You might have seen this line in /config/config.boot
:
// Warning: Do not remove the following line.
// vyos-config-version: "bgp@5:broadcast-relay@1:cluster@2:config-management@1:conntrack@5:conntrack-sync@2:container@2:dhcp-relay@2:dhcp-server@11:dhcpv6-server@5:dns-dynamic@4:dns-forwarding@4:firewall@16:flow-accounting@1:https@6:ids@1:interfaces@33:ipoe-server@3:ipsec@13:isis@3:l2tp@9:lldp@2:mdns@1:monitoring@1:nat@8:nat66@3:ntp@3:openconnect@3:openvpn@2:ospf@2:pim@1:policy@8:pppoe-server@10:pptp@5:qos@2:quagga@11:reverse-proxy@1:rip@1:rpki@2:salt@1:snmp@3:ssh@2:sstp@6:system@27:vrf@3:vrrp@4:vyos-accel-ppp@2:wanloadbalance@3:webproxy@2"
If the system sees bgp@1
there and the current BGP syntax version is 5, it runs five series of BGP migration scripts (0-to-1
, 1-to-2
...) to bring it to the current state. That way even very old configs from Vyatta Core days can still load without issues.

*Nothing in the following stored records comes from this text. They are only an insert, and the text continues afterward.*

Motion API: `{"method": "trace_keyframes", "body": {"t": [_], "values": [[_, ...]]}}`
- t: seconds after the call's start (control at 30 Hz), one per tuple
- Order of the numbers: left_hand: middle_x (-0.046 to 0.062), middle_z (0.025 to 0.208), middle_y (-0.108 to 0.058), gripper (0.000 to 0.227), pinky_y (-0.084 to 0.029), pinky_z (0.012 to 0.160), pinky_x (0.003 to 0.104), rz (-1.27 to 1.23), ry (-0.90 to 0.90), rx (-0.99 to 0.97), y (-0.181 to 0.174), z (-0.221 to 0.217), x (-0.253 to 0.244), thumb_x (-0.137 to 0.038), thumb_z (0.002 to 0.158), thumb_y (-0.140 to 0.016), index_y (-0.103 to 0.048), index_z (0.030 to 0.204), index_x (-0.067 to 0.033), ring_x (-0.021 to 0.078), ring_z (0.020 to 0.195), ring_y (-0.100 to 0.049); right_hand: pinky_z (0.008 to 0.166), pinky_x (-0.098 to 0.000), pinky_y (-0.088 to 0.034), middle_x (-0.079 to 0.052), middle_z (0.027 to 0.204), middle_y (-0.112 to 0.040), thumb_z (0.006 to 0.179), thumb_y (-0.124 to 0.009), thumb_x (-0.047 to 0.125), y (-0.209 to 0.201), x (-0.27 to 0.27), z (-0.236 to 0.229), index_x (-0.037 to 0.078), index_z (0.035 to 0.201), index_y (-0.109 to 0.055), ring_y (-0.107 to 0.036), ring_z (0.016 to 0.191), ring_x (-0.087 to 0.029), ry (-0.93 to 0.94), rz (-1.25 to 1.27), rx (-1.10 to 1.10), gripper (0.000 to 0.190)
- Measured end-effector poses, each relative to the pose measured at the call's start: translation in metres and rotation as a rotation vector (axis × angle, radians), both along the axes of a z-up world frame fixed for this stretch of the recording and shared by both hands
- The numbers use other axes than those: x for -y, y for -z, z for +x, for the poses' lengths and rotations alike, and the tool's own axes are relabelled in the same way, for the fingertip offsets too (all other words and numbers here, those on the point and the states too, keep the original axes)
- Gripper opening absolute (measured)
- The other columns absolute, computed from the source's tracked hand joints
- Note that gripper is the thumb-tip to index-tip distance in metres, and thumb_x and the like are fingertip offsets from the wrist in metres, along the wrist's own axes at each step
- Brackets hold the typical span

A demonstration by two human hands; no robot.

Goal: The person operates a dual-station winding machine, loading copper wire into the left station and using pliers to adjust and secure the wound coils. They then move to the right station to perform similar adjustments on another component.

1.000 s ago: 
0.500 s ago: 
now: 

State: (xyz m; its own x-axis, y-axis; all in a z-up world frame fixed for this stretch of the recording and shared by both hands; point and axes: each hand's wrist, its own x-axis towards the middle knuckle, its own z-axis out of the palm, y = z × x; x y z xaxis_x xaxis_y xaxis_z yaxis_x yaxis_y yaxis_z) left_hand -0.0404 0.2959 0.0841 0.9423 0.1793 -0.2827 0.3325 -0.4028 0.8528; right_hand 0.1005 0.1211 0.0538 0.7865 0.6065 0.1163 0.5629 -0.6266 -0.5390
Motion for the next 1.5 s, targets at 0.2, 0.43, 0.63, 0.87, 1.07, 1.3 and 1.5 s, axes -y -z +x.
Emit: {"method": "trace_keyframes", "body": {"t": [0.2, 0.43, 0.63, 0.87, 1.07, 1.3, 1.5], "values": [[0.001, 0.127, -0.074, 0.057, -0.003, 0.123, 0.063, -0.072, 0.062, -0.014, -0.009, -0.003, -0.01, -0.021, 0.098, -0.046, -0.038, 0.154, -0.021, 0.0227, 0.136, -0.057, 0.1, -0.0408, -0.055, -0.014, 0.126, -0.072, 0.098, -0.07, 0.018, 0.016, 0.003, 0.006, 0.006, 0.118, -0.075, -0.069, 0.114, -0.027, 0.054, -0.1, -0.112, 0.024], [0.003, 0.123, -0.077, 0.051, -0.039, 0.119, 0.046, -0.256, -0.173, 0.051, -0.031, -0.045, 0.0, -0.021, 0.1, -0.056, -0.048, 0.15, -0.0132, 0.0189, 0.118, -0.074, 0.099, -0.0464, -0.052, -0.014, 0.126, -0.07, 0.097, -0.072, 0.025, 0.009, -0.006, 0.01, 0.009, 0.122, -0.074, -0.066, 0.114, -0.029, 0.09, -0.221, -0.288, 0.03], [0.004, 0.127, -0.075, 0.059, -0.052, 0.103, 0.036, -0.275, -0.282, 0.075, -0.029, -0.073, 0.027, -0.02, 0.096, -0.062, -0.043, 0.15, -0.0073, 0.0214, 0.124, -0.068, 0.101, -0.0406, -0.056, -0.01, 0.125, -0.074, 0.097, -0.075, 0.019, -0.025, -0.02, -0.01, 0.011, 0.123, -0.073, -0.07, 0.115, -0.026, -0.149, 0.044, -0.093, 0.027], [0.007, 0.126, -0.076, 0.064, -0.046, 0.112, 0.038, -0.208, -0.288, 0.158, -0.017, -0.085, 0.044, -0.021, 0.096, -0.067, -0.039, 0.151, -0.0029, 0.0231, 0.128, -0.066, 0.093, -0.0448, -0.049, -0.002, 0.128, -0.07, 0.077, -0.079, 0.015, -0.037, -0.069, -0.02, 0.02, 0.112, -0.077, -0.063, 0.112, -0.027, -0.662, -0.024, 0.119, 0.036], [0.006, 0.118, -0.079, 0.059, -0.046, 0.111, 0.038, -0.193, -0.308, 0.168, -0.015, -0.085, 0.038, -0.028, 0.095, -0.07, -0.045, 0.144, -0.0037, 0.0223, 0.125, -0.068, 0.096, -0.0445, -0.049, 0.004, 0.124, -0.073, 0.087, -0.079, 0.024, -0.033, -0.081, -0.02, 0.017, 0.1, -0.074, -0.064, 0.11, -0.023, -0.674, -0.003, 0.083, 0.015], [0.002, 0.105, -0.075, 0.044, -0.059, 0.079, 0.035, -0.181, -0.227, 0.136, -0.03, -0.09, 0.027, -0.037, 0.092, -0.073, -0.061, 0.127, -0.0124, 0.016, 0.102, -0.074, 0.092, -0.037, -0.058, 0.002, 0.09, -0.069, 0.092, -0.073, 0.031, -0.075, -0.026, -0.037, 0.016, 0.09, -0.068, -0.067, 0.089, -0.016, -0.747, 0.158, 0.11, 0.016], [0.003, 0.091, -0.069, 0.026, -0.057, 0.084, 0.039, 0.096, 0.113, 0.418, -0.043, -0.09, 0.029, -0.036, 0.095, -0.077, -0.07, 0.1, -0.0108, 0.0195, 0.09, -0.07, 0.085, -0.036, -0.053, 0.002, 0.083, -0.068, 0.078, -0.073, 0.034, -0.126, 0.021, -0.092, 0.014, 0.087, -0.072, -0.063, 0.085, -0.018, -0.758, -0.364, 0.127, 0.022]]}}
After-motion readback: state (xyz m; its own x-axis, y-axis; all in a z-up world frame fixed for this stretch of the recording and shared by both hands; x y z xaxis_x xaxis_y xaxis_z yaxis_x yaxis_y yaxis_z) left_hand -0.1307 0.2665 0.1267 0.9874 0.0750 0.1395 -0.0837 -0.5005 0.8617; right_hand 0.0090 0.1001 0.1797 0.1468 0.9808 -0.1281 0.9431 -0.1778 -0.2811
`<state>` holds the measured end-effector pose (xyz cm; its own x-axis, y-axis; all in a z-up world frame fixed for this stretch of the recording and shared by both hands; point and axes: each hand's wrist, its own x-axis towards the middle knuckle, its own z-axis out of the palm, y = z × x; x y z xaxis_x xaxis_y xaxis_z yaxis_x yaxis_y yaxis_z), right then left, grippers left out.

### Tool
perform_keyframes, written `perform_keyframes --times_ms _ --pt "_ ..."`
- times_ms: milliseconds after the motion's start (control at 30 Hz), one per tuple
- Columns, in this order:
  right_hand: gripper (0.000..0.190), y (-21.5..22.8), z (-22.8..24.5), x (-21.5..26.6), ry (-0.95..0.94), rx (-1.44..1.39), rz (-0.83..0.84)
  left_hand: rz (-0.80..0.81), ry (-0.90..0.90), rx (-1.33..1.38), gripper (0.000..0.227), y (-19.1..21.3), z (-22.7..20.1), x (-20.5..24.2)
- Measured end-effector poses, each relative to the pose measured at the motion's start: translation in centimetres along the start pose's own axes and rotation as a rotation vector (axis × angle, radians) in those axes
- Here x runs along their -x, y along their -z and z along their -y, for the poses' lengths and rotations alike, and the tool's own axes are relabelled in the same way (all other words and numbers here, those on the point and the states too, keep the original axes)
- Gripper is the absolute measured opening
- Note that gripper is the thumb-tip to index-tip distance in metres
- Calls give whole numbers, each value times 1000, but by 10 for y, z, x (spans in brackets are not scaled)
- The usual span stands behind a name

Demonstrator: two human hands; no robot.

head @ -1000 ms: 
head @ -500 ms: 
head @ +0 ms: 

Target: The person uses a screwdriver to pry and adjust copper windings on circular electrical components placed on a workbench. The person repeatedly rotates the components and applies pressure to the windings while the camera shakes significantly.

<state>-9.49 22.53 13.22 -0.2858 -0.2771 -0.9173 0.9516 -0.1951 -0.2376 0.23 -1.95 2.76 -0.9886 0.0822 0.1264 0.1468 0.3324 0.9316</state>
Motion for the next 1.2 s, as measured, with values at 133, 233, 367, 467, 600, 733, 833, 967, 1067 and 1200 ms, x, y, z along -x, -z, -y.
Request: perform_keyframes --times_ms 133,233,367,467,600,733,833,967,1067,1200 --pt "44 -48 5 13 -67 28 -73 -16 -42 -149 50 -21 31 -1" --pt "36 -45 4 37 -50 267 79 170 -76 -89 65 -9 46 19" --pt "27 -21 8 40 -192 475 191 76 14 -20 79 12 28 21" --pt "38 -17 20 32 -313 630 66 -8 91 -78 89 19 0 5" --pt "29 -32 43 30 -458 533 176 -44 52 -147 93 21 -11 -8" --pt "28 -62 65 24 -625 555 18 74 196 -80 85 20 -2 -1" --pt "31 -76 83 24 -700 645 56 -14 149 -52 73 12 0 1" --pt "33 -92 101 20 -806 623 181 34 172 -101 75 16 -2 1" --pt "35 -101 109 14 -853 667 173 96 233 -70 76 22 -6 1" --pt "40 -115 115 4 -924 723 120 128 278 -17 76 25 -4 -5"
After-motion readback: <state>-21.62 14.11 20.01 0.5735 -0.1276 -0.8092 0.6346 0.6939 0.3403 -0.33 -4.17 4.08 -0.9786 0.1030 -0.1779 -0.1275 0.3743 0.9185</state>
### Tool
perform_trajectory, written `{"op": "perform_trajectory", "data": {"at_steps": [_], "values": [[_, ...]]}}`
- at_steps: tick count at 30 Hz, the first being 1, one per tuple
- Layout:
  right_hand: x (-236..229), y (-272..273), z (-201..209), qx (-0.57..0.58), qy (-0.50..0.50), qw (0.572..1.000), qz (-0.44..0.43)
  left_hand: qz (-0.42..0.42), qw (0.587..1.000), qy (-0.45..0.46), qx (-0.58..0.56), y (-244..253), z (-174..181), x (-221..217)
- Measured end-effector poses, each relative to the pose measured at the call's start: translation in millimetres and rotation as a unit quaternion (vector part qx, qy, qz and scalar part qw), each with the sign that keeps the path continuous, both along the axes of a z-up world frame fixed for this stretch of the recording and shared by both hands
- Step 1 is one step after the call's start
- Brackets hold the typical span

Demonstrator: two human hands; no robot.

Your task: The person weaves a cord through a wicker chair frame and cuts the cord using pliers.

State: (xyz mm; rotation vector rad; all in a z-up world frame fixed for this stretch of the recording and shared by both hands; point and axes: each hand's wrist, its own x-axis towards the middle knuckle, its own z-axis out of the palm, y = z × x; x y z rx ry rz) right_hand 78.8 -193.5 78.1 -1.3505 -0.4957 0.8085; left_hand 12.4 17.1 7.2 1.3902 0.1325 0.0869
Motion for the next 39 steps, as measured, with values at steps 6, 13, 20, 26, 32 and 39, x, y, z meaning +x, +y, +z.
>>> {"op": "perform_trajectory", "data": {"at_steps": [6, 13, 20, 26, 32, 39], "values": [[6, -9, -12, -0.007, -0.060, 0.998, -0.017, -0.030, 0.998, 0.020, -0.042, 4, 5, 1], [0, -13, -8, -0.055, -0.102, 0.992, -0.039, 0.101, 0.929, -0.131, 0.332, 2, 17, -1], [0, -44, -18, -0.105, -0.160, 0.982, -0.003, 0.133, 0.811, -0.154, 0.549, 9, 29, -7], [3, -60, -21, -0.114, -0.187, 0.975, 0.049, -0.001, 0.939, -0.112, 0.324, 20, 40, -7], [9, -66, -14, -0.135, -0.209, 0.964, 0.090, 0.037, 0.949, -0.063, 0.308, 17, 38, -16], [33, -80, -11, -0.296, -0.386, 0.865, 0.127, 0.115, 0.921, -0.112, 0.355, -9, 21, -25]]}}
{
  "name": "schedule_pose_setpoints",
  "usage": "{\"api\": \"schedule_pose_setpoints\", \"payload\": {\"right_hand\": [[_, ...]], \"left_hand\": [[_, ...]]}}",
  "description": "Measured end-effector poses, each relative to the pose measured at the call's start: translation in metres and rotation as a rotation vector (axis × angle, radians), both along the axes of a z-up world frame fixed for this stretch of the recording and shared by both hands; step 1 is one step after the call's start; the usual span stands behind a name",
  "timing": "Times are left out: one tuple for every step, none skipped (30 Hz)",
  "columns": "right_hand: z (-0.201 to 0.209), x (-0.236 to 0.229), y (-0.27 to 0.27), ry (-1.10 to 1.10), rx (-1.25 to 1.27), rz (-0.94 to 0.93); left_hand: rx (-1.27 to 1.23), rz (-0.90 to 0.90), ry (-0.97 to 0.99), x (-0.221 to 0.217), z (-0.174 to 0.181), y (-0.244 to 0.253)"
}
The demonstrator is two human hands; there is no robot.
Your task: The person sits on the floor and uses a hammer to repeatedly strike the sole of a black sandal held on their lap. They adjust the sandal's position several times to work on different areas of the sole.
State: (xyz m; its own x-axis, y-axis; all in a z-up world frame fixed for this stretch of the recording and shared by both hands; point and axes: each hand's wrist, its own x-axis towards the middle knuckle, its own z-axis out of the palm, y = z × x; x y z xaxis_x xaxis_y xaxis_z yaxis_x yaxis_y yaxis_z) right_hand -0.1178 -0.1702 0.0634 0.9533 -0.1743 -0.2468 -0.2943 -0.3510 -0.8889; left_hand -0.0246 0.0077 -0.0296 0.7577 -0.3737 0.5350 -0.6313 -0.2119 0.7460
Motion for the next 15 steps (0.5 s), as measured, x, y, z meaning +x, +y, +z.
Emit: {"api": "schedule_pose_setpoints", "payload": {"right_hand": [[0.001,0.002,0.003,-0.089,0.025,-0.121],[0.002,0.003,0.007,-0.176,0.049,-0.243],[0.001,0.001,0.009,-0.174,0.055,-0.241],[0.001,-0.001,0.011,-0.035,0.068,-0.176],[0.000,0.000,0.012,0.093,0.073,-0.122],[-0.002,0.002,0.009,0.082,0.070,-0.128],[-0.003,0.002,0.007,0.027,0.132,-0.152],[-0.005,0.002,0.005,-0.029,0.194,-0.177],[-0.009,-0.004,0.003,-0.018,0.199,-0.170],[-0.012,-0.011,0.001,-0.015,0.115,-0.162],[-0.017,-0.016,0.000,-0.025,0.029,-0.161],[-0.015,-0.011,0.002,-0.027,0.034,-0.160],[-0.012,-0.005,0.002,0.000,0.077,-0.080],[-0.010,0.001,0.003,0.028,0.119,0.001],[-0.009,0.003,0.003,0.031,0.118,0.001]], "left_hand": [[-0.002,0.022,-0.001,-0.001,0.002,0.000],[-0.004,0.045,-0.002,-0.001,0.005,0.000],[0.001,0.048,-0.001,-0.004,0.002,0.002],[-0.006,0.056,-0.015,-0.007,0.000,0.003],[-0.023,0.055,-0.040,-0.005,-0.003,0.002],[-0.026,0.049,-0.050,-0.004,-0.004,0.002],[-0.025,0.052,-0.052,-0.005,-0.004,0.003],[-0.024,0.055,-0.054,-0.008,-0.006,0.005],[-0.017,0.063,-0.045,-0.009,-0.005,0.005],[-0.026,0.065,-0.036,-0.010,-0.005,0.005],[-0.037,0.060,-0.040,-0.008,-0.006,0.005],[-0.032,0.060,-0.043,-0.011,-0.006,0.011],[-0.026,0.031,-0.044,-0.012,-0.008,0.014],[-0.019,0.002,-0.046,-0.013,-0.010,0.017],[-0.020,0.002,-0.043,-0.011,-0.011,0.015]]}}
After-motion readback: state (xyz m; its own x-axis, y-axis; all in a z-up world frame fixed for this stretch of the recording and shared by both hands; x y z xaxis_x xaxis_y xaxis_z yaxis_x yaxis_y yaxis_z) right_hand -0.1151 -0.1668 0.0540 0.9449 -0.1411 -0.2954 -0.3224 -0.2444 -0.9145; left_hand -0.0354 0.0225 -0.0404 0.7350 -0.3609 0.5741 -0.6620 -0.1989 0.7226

However, the way migration scripts were executed left quite some room for improvement. Originally, every script was an independent executable file, and there was no way around it since many scripts were written in different languages: some used Perl and the notoriously incomplete XorpConfigParser
module that couldn't tell node values from tag nodes. Other scripts were shell scripts that used sed
or awk
to rename nodes.
However, now all those scripts are written in Python and use vyos.configtree
module. That allowed us to make a migration script runner that parses the config once and then calls function from migration modules on it. That saves us a lot of subprocess spawns, and the fact that there's no repeated parsing and file writes also makes the process significantly faster.